Whilst it might, as a headline, be a very unpopular move, I do sometimes wish that some party would have the courage to say: "Right, we are going to stop all these complex bits and pieces, raise the basic rate of income tax, and we'll halve the number of Civil Servants that you are paying to administer it." I realise that this would be a tough message for the HMRC, etc., staff, who, as we have all agreed, are very decent and helpful folk, but how long can we go on paying for such complexity? And, it's only a short time ago that the basic rate was 25%... and yet everyone expects more from the Health Service, people are living longer and so drawing pensions for longer, and so we have to scrap the Harrier Force, decommission the Ark, and put the Prince of Wales into mothballs before we get any use out of it (the carrier, not King Designate).

Sorry, Mods, rant over. I'll just go and lie down in a darkened room for a bit... :ugh:

brakedwell
13th Nov 2010, 11:33
and put the Prince of Wales into mothballs

What a brilliant idea :E

Yeller_Gait
13th Nov 2010, 11:58
Of course, you have to pay U.K. tax on (90% of), your foreign pension, but...

That is a big surprise, I did not realise that people retired to the UK, I thought it was all one way traffic out of UK.

While on the subject, anyone any good ideas how I can legally avoid paying tax on my UK pension overseas, especially as it is worth so little that as of next year I will not need to pay UK tax on it?

Y_G

RAFEngO74to09
13th Nov 2010, 15:11
Yeller Gait

Everything you need to know is on the HMRC website. Look for the Dual Taxation Agreement (DTA) between the UK and the country you are now a resident of.
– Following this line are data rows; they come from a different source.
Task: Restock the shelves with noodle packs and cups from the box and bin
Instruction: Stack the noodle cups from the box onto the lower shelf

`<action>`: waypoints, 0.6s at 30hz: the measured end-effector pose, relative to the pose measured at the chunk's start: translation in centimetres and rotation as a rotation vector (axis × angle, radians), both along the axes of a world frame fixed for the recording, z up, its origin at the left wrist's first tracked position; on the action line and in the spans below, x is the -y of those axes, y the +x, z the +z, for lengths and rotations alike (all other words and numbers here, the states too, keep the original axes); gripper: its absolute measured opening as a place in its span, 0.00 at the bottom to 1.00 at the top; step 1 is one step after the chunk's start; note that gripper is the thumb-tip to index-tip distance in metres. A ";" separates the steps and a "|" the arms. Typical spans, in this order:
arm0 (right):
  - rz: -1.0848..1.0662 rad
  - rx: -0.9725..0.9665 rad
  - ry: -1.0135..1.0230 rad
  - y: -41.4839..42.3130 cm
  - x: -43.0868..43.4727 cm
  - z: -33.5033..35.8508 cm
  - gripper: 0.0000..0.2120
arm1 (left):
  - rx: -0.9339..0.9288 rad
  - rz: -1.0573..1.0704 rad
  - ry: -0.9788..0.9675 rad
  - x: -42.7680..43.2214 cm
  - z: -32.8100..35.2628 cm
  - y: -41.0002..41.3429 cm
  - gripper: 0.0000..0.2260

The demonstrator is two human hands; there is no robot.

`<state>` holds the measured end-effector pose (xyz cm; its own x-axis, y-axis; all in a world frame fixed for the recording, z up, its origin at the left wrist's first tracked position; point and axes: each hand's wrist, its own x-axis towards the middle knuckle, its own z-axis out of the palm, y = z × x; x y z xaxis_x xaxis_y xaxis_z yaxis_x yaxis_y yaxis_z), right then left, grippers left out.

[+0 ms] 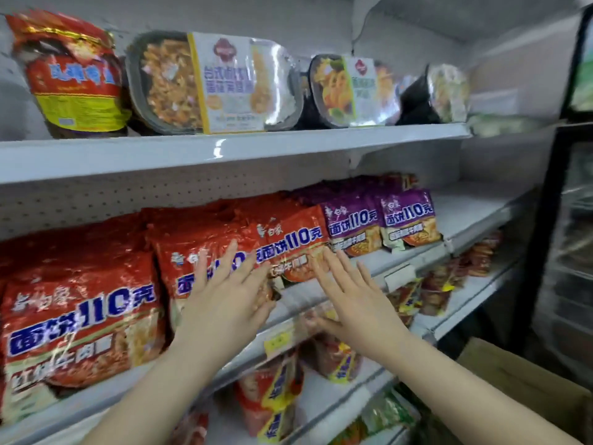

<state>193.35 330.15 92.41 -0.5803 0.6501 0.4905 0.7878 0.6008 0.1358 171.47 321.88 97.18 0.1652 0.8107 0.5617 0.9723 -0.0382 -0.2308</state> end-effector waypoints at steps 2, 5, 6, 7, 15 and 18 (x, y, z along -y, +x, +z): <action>-0.099 -0.014 -0.018 5.5 -0.5 -0.8 0.42 | 0.043 -0.107 -0.020 -2.1 -0.5 4.8 0.27; -0.272 -0.022 -0.050 13.9 -0.2 -2.3 0.42 | 0.035 -0.284 -0.034 -4.8 -2.2 12.2 0.24; -0.338 -0.024 -0.096 16.7 0.2 -2.9 0.42 | 0.055 -0.339 -0.083 -5.5 -3.0 14.7 0.23; -0.400 -0.045 -0.138 19.4 0.7 -3.7 0.43 | 0.078 -0.403 -0.112 -6.3 -3.7 17.3 0.24; -0.915 -0.205 -0.464 37.5 7.1 -12.1 0.44 | 0.161 -0.688 -0.500 -12.4 -11.8 34.0 0.27; -1.056 -0.262 -0.593 41.3 8.5 -15.7 0.44 | 0.151 -0.676 -0.664 -15.2 -15.6 38.1 0.27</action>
<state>234.61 321.60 76.73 0.4343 0.9006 -0.0168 0.8856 -0.4303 -0.1752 209.61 337.04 81.59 0.6784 0.7309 0.0753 0.7142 -0.6800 0.1658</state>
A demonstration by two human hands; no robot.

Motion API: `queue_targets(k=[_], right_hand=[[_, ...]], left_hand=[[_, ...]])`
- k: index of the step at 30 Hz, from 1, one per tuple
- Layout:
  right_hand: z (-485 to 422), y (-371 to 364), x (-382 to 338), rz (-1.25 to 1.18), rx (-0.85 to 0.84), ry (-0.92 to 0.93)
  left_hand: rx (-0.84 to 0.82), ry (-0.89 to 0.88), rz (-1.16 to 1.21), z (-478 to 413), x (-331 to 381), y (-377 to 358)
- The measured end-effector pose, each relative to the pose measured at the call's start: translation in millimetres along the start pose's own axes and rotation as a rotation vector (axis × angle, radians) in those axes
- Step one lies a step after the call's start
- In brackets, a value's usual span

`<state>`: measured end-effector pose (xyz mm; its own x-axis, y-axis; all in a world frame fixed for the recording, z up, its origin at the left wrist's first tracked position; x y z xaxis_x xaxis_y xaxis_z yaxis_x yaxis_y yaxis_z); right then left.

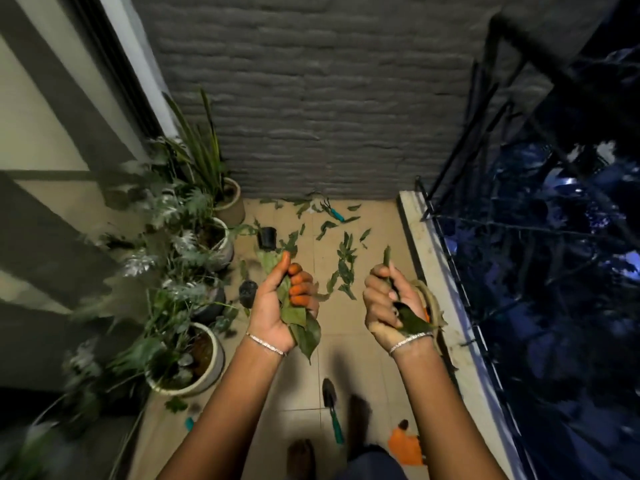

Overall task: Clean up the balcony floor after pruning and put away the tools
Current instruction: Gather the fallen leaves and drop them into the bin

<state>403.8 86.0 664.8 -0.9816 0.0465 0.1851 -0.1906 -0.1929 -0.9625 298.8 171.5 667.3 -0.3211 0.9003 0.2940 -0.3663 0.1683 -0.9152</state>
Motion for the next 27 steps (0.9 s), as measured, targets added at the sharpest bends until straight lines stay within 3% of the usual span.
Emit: queue_targets(k=[8,16,27], right_hand=[[51,-43,70,0.1,0.016,-0.134],[104,-51,109,0.174,0.023,-0.228],[199,9,238,0.216,0.003,-0.633]], left_hand=[[-0.019,-0.172,0.013,116,5,-27],[0.011,-0.354,0.084,211,-47,-30],[0.241,-0.684,0.104,390,-158,-8]])
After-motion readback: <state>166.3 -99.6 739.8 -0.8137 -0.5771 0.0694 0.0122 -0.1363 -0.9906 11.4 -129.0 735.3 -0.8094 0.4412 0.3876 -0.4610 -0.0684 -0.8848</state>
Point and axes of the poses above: each hand's wrist, its own z-axis away from the middle knuckle, its own y-axis out of the back of the hand, x = y × z, the point moved 6 cm from there along -z, towards the middle knuckle, and after that the axes turned 12 degrees about -z, right-handed, at the moved point
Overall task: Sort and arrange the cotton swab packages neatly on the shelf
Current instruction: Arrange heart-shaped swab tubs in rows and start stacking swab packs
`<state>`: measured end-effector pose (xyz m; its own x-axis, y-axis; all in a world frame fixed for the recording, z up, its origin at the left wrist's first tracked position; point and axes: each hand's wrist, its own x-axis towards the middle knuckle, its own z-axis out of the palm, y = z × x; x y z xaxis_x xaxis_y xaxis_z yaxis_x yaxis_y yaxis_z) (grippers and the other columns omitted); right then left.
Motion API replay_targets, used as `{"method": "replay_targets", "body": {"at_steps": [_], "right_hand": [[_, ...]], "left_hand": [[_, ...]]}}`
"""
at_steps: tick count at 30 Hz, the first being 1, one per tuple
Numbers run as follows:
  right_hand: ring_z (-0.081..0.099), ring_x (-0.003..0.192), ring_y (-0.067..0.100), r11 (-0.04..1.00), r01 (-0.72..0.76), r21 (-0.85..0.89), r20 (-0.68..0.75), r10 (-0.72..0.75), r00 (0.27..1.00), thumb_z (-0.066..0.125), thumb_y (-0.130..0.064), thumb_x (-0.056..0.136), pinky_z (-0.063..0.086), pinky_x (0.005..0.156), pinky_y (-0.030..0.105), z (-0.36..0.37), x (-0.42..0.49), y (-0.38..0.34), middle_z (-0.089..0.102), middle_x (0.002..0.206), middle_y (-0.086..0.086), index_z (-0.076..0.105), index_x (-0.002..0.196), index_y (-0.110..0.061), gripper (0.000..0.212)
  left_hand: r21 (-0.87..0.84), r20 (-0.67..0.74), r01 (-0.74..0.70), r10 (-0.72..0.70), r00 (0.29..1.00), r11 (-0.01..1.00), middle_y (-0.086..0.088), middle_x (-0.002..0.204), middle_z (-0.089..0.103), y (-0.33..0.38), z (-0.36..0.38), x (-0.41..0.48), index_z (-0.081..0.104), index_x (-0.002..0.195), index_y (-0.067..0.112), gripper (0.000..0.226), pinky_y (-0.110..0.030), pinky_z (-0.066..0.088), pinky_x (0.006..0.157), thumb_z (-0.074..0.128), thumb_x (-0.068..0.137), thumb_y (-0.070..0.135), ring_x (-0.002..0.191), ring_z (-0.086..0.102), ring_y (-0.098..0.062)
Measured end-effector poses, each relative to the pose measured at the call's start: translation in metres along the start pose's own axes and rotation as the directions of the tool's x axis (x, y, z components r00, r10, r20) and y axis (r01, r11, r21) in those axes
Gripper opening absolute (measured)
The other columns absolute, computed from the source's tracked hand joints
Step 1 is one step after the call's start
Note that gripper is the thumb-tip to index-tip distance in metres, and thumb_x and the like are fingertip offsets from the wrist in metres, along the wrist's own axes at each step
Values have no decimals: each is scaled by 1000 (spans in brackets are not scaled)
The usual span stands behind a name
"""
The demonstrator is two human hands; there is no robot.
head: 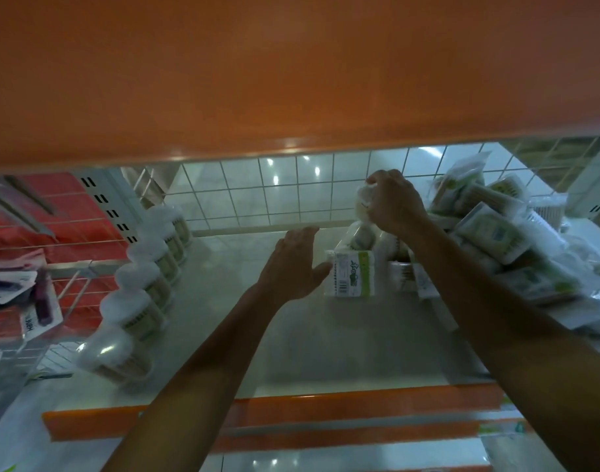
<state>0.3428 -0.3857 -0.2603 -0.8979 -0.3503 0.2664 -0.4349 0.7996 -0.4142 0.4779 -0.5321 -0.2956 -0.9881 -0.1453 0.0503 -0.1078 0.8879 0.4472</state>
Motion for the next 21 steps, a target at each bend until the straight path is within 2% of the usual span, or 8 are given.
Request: {"method": "replay_targets", "body": {"at_steps": [4,7,12,15,18,21], "right_hand": [[50,114,32,999,31,26,-93,-28,995,64,-5,79,40,86,30,-11,-3,-12,49,130,16,50,127,-8,50],[54,110,29,992,27,124,-112,-14,994,68,-10,76,46,89,33,-15,-3,-23,53,126,14,52,125,-8,52],[56,107,23,959,15,283,-14,-12,1000,72,-25,77,46,89,31,-13,-7,-49,58,122,9,54,124,-11,53],[58,105,21,948,27,317,45,-43,998,74,-34,76,47,88,31,-3,-9,-66,60,119,6,55,124,-12,56],[59,101,20,948,52,314,95,-86,992,73,-43,75,45,81,27,12,-8,-83,64,114,4,58,121,-12,58],[59,98,19,939,64,337,137,-116,984,72,-46,75,43,76,26,25,-10,-102,63,112,4,56,122,-12,61]], "left_hand": [[-55,-6,14,-14,1000,998,-10,147,37,-3,-6,1,28,145,15,71,-39,35,105,63,88,38,133,35,-27],[-81,-19,-1,0,1000,997,-10,145,38,-4,-10,0,29,145,14,69,-36,36,103,63,88,34,131,38,-26],[-134,-108,14,-29,994,991,-9,149,35,-13,-16,-1,25,146,16,70,-35,34,104,62,90,32,133,35,-24],[-174,-207,7,-44,977,985,-10,147,36,-20,-20,-4,25,146,14,72,-30,32,101,64,88,31,132,36,-23],[-203,-317,23,-87,944,979,-8,146,37,-28,-22,-5,24,146,15,77,-25,30,96,68,85,32,131,38,-22],[-194,-440,23,-108,891,981,-11,143,41,-37,-24,-9,25,146,13,82,-28,37,94,72,82,31,127,44,-25]]}}
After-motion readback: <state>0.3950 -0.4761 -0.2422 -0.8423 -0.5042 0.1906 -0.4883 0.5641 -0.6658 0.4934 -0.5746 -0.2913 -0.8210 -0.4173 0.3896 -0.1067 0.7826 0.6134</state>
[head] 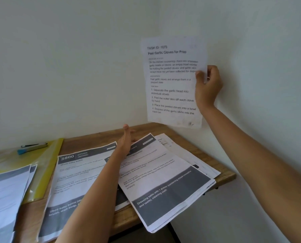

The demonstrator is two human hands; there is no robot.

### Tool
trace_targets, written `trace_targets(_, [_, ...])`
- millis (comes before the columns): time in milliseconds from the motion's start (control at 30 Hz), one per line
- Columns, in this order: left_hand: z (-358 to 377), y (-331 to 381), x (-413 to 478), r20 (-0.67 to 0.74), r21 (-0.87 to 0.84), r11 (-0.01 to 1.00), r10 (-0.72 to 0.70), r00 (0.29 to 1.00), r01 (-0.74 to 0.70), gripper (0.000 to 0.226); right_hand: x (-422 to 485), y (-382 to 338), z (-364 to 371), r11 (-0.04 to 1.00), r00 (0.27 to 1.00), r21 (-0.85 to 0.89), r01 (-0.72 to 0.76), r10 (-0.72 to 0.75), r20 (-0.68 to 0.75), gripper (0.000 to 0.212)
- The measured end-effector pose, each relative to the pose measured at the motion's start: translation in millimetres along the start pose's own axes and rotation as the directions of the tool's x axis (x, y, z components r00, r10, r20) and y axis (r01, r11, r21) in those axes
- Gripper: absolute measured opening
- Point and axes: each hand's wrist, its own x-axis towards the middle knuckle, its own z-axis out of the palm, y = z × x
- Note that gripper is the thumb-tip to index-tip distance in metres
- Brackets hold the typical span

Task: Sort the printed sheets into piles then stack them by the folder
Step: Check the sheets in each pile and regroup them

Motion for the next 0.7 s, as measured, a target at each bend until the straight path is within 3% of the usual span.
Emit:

In the case of government sourced pensions (eg Armed Forces), you have to pay tax on it in the UK unless stated otherwise in the DTA. In my case (USA), the UK-USA DTA states that you may cease to pay tax on UK government sourced pensions (and pay in the US instead - clearly advantageous) once you have become a citizen of the US (normally takes a minimum of 5 years). I have checked with HMRC and confirmed that it is not necessary to also renounce UK citizenship to do this and that one would also still continue to receive the UK senior citizen pension in due course (provided the requisite contributions had been maintained).